[THE DATA Boundary: Start]
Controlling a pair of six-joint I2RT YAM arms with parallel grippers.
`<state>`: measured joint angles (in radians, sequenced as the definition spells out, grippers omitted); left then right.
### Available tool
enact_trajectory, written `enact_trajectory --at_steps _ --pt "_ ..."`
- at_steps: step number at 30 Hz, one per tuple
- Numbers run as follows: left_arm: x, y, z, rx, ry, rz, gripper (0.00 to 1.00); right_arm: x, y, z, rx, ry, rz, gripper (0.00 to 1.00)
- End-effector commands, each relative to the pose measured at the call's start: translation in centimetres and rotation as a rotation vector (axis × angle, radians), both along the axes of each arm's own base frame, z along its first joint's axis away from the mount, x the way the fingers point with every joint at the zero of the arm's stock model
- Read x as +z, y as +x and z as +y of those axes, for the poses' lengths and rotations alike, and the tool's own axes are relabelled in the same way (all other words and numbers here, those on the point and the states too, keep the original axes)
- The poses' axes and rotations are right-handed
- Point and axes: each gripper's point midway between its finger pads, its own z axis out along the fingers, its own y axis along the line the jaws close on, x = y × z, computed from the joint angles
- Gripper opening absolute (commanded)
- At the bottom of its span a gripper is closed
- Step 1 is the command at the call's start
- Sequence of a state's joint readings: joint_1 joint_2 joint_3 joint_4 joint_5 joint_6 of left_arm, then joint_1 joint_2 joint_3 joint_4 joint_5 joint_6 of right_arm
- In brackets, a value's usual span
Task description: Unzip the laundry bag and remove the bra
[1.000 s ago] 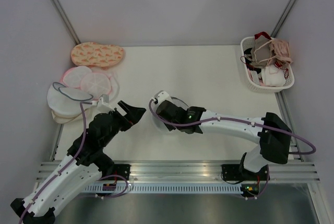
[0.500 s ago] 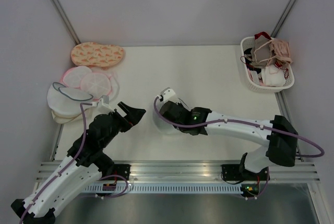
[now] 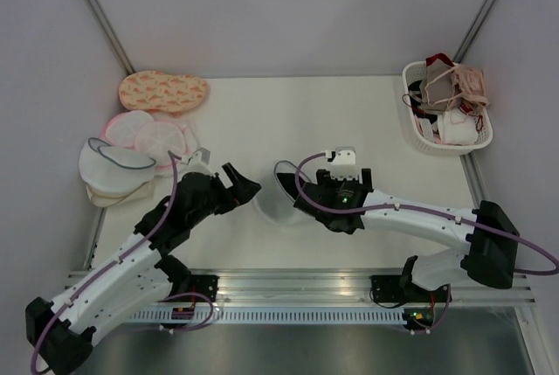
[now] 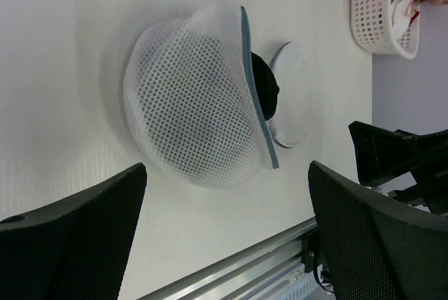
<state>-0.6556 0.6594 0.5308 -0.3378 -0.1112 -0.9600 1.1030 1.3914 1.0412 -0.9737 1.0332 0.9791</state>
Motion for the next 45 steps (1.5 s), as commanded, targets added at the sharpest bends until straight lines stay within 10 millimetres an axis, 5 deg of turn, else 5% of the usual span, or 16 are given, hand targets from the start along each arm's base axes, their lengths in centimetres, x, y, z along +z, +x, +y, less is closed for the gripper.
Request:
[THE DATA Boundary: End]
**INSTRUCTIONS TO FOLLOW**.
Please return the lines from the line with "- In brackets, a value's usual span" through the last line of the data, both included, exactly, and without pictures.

**REPLY**.
- In brackets, a value's usual span
Task description: Unzip the laundry bag and remove the bra
[1.000 s ago] 
[0.500 s ago] 
[now] 
[now] 
<state>-0.6556 0.6594 0.5308 -0.3378 -0.1112 -0.9600 1.1030 1.3914 1.0412 -0.9737 1.0332 0.9791</state>
Motion for the next 45 steps (1.5 s), as commanded, targets added at the sharpest bends until straight lines stay within 10 millimetres an axis, 5 deg of turn, else 5% of the usual span, or 16 are given, hand targets from the start along each arm's base axes, their lengths in centimetres, x, y, z along +z, +x, +y, less is closed for the gripper.
Request:

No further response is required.